Supplied records section start

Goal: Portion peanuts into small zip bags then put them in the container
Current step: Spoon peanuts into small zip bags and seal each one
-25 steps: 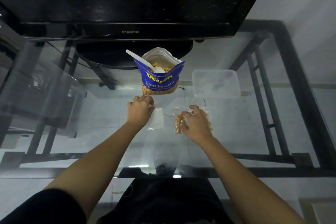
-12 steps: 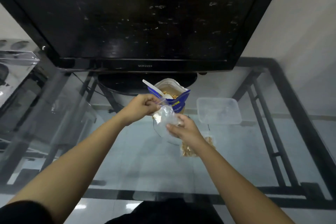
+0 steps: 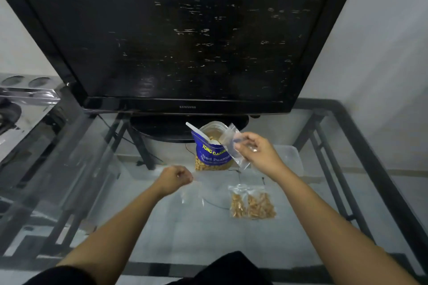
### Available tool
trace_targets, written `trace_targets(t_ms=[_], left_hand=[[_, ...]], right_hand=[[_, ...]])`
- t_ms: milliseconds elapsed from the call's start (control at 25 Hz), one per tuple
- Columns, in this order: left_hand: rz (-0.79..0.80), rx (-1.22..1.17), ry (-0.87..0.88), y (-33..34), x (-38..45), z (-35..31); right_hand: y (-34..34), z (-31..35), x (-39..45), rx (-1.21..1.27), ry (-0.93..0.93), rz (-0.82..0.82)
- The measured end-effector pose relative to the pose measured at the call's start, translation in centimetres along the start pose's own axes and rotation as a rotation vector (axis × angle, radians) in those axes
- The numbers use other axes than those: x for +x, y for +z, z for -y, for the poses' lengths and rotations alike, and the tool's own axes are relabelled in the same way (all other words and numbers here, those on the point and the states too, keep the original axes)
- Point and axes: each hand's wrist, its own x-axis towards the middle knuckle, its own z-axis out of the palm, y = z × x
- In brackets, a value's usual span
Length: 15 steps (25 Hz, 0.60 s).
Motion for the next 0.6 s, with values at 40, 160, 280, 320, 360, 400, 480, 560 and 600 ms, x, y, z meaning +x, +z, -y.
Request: trace_targets(t_ms=[40, 160, 280, 320, 360, 400, 480, 560, 600], left_hand=[[-0.012, 0.052, -0.026, 1.1, -0.1, 1.2], [-0.076, 0.18, -0.104, 2.8, -0.3, 3.6], [-0.113, 0.439, -0.151, 2.0, -0.4, 3.2], [-0.155, 0.473, -0.114, 1.2, -0.2, 2.4], [-0.197, 0.433, -0.061, 0.3, -0.3, 0.9], [-0.229, 0.273, -0.007, -0.7, -0.4, -0.6], [-0.141, -0.276, -0.005, -2.6, -1.0, -4.1], [0.016, -0.623, 0.008, -4.0, -1.3, -6.6], [0.069, -0.666, 0.031, -4.4, -1.2, -7.3]], right_hand=[[-0.1, 0.1, 0.0, -0.008, -0.015, 0.016], [-0.1, 0.4, -0.1, -0.002, -0.034, 0.077], [0.2, 0.5, -0.1, 0.009, -0.041, 0.097], [0.4, 0.5, 0.0, 0.014, -0.041, 0.101], [0.6, 0.7, 0.1, 0.018, -0.038, 0.109], [0.9, 0.9, 0.2, 0.019, -0.03, 0.118], [1.4, 1.5, 0.3, 0.018, -0.026, 0.153], [1.8, 2.2, 0.2, 0.058, -0.037, 0.193], [1.9, 2.6, 0.1, 0.09, -0.041, 0.213]])
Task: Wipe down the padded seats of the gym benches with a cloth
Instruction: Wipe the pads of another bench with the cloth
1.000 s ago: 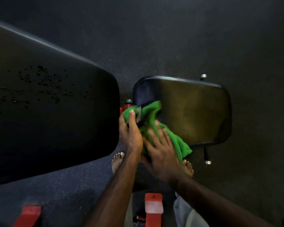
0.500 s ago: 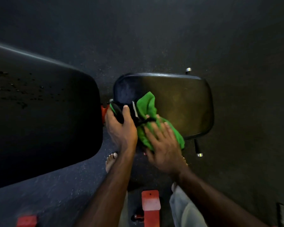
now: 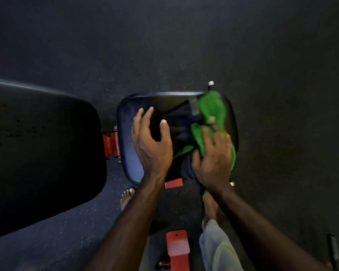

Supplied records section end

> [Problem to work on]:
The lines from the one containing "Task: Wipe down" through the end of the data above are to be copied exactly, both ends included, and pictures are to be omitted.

> [Solution to the problem]:
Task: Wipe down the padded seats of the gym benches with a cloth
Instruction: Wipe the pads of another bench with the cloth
1.000 s ago: 
0.500 s ago: 
now: 

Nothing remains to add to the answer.